Y como nada es casualidad, tras ver esta película, ayer nos llegó una carta de Fundación Vicente Ferrer para comunicarnos que nuestro niño apadrinado, Prasad Naik, había cumplido su mayoría de edad. Y después de casi dos décadas de nuestro apoyo a él y a su familia, había llegado a su fin y nos transmitían su agradecimiento. Por lo que en pocos días comenzaremos el apadrinamiento de otro niño o niña. Y es que el camino de los sueños tiene muchos senderos… En el caso de Alba y Nuria fue un camino en el que cumplieron el sueño de ver la vida con otra perspectiva. 

Por ello no es de extrañar que la película finalice con esta frase de El Principito de Antoine de Saint-Exupéry; “No se puede ver sino con el corazón.
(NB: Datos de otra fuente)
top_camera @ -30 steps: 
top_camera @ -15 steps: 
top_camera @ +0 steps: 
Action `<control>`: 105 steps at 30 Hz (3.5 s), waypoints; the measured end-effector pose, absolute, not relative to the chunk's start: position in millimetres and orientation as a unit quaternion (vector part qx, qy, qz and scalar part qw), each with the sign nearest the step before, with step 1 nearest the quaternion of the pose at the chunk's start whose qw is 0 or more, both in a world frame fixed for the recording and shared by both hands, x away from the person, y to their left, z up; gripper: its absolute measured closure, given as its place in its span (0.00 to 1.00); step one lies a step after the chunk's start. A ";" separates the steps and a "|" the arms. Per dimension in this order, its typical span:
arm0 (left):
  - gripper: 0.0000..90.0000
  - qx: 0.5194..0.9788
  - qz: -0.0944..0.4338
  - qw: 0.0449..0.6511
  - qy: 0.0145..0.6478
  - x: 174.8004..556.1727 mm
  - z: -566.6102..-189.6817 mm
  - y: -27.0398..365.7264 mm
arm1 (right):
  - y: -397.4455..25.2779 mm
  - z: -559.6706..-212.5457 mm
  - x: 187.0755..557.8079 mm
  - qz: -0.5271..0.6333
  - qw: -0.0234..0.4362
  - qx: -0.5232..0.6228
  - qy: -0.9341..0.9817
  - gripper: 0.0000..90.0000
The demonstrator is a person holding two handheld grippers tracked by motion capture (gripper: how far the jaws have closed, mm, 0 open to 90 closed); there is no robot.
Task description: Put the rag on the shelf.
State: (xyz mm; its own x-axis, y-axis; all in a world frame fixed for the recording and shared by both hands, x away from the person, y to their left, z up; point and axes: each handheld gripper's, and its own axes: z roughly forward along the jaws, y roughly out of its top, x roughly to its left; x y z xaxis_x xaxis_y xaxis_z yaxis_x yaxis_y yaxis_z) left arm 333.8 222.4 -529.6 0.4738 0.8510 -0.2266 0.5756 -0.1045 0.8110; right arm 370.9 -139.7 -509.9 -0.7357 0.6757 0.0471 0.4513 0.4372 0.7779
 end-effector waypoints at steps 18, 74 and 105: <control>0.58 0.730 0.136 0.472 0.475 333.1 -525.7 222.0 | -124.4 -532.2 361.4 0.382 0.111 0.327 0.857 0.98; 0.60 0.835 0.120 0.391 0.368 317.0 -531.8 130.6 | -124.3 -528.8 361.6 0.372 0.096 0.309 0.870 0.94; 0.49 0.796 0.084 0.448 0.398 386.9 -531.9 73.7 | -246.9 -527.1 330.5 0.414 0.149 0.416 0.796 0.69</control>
Lo esencial está oculto a los ojos”. No es de extrañar que nuestras jóvenes protagonistas Alba y Nuria quisieran viajar a Anantapur, pues allí se ve la vida con otra perspectiva, en ese estado de Andhra Pradesh con tres millones de personas a lo largo de más de 3000 municipios, la mayor parte dalit (los intocables, la última casta). 

Y es que la ceguera es una de las peores pérdidas sensoriales para el ser humano. Pero bien es cierto que no hay peor ciego que el que no quiere ver o sentir… Y desde luego, Vicente Ferrer nos dio un ejemplo de ello.